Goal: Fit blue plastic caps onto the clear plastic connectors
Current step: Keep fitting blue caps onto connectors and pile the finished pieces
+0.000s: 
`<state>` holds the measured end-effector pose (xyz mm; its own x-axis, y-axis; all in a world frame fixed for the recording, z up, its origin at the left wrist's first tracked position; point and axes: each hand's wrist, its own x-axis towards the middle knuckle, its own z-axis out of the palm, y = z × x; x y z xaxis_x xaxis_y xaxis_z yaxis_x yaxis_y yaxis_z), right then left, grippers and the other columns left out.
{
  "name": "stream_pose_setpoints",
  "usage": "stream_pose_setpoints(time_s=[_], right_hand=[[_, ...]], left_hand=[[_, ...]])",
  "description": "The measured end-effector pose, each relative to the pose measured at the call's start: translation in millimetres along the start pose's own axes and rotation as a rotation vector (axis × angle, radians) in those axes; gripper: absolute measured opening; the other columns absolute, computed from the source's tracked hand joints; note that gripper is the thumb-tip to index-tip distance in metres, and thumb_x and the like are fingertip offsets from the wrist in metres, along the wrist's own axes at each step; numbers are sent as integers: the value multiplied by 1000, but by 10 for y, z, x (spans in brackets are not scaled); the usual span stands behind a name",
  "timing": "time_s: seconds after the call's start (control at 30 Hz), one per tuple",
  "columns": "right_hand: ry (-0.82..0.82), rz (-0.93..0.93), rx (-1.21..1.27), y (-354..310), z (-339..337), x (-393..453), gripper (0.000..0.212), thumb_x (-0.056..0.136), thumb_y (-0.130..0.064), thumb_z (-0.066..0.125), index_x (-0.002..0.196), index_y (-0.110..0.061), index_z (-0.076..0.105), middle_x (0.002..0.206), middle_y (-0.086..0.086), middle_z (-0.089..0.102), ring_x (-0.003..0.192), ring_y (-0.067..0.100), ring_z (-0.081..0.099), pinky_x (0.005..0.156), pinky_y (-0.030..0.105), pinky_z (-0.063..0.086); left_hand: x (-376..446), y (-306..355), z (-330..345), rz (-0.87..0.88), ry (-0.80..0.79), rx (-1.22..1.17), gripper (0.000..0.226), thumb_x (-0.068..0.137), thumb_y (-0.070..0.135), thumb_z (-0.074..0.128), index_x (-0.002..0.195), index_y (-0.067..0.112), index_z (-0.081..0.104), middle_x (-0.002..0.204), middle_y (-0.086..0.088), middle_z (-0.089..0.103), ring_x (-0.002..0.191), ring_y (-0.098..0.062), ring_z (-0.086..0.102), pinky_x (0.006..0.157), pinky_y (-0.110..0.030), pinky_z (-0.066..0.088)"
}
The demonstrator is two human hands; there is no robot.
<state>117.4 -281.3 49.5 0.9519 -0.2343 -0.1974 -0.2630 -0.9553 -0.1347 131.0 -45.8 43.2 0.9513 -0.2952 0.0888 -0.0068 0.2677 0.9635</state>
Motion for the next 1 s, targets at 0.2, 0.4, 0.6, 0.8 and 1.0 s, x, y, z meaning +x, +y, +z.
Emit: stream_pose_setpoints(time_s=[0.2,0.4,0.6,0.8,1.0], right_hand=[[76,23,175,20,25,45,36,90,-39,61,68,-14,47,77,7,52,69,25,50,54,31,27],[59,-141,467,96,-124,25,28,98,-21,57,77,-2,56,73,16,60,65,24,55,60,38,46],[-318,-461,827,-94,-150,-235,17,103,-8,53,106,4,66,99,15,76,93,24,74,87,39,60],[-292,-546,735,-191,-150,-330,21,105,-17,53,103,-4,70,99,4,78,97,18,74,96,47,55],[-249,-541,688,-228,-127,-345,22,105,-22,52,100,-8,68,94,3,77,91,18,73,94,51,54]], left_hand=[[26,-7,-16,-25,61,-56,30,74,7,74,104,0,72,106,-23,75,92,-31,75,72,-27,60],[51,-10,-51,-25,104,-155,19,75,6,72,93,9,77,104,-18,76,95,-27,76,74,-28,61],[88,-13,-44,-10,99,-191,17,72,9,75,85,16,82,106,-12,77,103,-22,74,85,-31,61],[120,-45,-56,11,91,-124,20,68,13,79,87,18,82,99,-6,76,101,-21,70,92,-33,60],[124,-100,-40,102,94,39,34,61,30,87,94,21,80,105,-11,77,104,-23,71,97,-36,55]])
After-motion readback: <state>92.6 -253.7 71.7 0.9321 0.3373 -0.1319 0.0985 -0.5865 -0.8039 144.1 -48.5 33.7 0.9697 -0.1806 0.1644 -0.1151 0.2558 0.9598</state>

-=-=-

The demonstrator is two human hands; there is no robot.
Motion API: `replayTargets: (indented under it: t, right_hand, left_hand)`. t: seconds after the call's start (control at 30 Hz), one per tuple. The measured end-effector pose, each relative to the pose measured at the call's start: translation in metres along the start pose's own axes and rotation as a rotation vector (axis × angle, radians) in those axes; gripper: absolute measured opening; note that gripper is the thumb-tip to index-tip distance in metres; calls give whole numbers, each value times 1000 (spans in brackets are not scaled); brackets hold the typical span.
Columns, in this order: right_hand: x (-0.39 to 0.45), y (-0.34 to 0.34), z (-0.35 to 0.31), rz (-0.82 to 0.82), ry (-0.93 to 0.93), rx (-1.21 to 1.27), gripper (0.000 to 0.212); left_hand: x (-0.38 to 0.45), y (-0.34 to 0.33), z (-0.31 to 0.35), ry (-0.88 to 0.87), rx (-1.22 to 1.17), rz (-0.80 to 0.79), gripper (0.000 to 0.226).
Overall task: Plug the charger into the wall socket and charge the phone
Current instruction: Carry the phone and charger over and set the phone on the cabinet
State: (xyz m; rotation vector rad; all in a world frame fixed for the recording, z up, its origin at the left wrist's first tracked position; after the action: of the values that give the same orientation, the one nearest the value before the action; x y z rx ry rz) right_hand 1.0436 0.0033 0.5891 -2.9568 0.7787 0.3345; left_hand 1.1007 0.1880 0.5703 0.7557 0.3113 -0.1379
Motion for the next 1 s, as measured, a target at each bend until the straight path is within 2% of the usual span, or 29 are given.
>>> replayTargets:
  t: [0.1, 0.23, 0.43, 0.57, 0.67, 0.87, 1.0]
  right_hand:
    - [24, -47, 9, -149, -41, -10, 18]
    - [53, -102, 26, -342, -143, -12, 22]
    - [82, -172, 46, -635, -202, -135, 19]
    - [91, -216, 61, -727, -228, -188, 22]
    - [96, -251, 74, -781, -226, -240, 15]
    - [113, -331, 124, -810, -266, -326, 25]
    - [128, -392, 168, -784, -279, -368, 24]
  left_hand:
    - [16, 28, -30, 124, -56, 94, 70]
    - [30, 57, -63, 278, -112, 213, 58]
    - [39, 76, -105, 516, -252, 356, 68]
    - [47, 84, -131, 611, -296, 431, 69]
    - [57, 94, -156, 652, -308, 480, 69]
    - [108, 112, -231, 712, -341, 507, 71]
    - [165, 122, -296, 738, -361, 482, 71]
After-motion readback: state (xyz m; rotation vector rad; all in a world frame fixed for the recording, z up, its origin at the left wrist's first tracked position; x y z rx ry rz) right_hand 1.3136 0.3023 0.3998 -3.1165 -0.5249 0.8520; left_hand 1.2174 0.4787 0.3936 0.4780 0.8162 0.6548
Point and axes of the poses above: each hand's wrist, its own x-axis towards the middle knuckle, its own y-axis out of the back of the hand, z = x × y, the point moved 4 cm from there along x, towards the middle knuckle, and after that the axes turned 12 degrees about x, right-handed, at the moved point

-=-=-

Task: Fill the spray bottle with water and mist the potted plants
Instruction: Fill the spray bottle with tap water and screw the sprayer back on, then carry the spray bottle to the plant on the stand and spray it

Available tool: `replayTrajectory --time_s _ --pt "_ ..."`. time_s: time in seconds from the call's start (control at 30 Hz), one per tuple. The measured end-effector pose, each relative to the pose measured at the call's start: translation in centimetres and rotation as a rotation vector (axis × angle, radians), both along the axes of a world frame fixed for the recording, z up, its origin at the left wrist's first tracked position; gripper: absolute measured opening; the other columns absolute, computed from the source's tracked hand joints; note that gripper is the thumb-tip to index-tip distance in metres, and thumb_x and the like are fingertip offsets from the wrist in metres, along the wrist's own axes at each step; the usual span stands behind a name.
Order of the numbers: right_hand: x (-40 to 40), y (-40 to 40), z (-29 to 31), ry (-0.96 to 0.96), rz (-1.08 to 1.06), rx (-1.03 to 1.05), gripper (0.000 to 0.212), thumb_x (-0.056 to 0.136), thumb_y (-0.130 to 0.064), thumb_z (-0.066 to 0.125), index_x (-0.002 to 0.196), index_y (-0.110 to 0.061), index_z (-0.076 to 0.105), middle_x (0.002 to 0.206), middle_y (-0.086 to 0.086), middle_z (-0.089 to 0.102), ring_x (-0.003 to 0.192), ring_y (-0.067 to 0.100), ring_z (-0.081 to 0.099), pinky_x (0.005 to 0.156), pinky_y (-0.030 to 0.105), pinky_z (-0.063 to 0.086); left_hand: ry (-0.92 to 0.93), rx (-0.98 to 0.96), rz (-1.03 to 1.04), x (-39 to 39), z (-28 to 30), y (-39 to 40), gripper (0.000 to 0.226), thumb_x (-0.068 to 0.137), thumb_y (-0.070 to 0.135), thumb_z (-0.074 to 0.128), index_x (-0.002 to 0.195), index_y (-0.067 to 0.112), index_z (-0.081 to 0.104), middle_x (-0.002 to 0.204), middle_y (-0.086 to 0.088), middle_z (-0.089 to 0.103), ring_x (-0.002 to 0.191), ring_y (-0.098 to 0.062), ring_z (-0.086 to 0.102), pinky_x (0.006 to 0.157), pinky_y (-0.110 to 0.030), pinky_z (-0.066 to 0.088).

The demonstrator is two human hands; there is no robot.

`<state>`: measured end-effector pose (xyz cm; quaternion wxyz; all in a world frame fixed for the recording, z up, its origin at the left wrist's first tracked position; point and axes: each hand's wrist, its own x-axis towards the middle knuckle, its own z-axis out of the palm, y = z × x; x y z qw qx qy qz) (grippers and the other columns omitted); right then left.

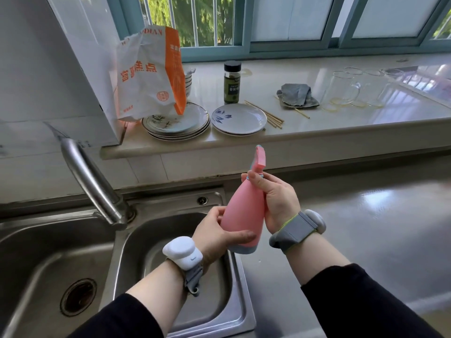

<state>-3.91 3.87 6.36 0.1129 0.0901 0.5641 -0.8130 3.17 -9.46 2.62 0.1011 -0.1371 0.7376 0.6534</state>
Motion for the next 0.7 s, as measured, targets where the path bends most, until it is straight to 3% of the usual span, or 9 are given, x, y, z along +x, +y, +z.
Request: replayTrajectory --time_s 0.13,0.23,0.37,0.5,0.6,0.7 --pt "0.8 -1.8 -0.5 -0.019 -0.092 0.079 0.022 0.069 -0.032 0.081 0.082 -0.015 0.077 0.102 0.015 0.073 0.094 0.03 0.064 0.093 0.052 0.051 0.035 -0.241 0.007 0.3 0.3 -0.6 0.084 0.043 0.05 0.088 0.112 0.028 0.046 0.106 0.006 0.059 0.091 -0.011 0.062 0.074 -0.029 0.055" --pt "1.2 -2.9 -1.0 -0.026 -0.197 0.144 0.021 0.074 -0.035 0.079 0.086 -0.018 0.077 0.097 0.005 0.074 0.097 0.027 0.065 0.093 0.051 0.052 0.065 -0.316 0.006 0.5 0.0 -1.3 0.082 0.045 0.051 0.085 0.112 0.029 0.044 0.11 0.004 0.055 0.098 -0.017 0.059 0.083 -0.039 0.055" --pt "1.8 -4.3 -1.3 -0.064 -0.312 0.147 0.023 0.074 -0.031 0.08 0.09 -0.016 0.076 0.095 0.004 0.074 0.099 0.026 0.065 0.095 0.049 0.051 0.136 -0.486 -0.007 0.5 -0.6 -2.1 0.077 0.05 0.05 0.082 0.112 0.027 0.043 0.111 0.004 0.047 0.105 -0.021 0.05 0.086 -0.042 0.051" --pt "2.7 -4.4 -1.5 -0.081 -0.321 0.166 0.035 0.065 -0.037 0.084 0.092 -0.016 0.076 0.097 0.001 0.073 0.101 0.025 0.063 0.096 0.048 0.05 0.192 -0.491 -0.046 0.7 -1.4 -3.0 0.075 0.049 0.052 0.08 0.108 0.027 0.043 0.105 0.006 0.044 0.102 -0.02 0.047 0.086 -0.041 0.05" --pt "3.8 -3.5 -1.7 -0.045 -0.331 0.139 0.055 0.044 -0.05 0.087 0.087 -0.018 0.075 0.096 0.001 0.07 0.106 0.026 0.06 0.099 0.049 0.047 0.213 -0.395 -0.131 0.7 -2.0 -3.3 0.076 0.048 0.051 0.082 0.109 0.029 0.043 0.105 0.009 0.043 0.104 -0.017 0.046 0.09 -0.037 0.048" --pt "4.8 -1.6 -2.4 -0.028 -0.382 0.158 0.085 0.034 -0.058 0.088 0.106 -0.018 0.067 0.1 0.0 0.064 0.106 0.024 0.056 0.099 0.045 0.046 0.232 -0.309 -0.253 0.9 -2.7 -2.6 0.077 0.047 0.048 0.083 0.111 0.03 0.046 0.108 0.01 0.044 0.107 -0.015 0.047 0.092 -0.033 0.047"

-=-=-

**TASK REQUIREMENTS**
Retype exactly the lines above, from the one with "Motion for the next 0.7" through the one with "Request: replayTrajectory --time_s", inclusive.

**ANSWER TO THIS TASK**
Motion for the next 0.7 s, as measured, targets where the path bends most, until it is straight to 3% of the usual span, or 9 are given, x, y, z along +x, +y, +z.
Request: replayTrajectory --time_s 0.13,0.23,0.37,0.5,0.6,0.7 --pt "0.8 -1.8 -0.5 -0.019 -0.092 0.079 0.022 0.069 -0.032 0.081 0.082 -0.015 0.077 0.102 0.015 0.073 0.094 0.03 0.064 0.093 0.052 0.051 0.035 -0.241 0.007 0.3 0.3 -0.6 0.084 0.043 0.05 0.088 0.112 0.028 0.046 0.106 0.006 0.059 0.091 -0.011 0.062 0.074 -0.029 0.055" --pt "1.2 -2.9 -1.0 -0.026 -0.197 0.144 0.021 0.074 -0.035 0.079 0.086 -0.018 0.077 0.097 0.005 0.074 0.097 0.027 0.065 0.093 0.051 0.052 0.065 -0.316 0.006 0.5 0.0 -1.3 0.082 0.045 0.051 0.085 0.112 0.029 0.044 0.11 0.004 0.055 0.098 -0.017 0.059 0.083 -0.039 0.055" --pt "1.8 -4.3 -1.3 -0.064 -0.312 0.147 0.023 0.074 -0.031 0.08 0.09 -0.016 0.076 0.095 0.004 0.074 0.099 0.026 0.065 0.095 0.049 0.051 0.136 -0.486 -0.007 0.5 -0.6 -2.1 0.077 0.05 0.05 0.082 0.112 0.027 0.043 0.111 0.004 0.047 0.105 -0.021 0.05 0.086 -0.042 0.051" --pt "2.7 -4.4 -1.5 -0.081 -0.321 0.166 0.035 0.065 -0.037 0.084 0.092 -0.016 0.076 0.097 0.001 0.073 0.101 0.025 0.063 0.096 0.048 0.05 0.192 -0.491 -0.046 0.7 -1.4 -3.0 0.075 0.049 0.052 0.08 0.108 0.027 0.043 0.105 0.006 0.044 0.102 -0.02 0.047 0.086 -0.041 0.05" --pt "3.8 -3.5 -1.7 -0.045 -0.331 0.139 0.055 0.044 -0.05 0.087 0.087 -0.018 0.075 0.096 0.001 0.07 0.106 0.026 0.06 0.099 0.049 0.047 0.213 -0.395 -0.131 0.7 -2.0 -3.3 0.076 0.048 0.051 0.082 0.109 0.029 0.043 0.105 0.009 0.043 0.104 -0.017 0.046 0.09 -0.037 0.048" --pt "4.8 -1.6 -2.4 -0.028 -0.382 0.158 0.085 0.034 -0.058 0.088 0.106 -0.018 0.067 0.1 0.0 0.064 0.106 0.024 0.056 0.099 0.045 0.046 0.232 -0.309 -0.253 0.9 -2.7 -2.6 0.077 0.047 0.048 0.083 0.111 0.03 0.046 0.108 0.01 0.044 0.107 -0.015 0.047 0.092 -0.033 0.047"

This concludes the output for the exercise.